Project Overview

Project overview | Using the portal | REST API | Data organization | Data submission | Encyclopedia

About the ENCODE Consortium

The Encyclopedia of DNA Elements (ENCODE) Consortium is an ongoing international collaboration of research groups funded by the National Human Genome Research Institute (NHGRI). The goal of ENCODE is to build a comprehensive parts list of functional elements in the human genome, including elements that act at the protein and RNA levels, and regulatory elements that control cells and circumstances in which a gene is active.

ENCODE investigators employ a variety of assays and methods to identify functional elements. The discovery and annotation of gene elements is accomplished primarily by sequencing a diverse range of RNA sources, comparative genomics, integrative bioinformatic methods, and human curation. Regulatory elements are typically investigated through DNA hypersensitivity assays, assays of DNA methylation, and immunoprecipitation (IP) of proteins that interact with DNA and RNA, i.e., modified histones, transcription factors, chromatin regulators, and RNA-binding proteins, followed by sequencing.
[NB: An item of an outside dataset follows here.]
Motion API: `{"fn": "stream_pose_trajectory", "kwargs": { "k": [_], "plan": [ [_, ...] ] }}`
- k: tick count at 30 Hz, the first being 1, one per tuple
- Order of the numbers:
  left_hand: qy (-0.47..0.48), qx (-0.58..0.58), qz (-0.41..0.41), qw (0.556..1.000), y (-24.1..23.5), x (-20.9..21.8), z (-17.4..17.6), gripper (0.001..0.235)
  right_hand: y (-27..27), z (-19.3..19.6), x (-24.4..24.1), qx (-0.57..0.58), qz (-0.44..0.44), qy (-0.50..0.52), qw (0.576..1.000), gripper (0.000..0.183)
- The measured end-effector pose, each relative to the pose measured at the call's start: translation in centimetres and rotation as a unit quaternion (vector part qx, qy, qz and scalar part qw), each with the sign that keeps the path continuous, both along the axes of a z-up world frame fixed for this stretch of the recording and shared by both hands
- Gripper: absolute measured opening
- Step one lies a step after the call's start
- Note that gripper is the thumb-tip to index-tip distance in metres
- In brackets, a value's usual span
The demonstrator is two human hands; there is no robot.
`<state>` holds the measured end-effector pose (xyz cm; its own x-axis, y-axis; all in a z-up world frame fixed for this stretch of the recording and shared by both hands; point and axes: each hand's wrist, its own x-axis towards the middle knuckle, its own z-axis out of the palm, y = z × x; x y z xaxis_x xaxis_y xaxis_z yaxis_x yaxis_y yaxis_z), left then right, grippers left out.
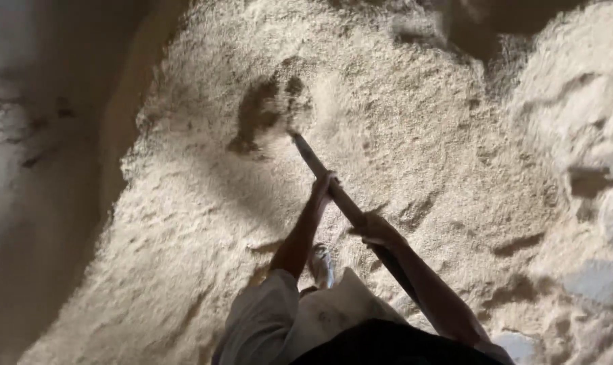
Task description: Shoveling rice husks into a white sack in a factory setting.
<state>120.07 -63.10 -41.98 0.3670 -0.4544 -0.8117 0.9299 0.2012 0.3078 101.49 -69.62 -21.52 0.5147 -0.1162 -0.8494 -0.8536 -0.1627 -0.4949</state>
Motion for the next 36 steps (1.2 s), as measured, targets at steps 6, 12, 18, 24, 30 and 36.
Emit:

Current ENCODE Consortium Participants and Projects

The current ENCODE Consortium (ENCODE 4) is composed primarily of scientists funded under Requests for Application (RFAs) released by NHGRI in 2011. NHGRI provides a list of current ENCODE projects and participants. The ENCODE External Consultants Panel oversees the activities of the Consortium and provides advice and feedback on the Consortium's goals, progress and membership.

Map of participating investigators and affiliates for ENCODE 4.

The consortium is open to any investigator willing to abide by the criteria for participation established for the ENCODE Project by NHGRI and has brought in additional participants when appropriate. Those interested in applying for membership to the ENCODE Consortium should review the ENCODE Project criteria for participation and contact the ENCODE program directors at NHGRI, Elise Feingold, Ph.D., Mike Pazin, Ph.D., Daniel Gilchrist, Ph.D, or Stephanie A. Morris, Ph.D.

Previous Consortium Participants and Projects

In September 2003, the NHGRI introduced the ENCODE project to facilitate the identification and analysis of the complete set of functional elements in the human genome sequence. During the initial pilot and technology development phases of the project, 44 regions—approximately 1% of the human genome—were targeted for analysis using a variety of experimental and computational methods with the aim of assembling a comprehensive encyclopedia of the functional elements in these regions, showing their identity and precise location. The pilot project established protocols for scaling up to full-genome coverage and produced a wealth of data, elucidating elements such as protein-coding genes, transcription units, protein binding sites, conserved DNA elements, features of chromatin assembly and modification, and single nucleotide polymorphisms.

The data generated by projects and participants in the pilot phase were submitted, processed, and released by the UCSC Genome Browser. The data from the pilot phase are still accessible from the pilot phase repository at UCSC.

The production scale-effort of the ENCODE project began in 2007. The data generated by projects and participants in the production scale were submitted, processed, and released by the UCSC Genome Browser. Data from the previous production scale-effort phases (ENCODE 2 and ENCODE 3) are also available from the Portal.

All data generated by the ENCODE Consortium is also available on this site and can be easily browsed and searched. Details of data organization and release prior to 2014 are found at the UCSC Genome Browser ENCODE data release log.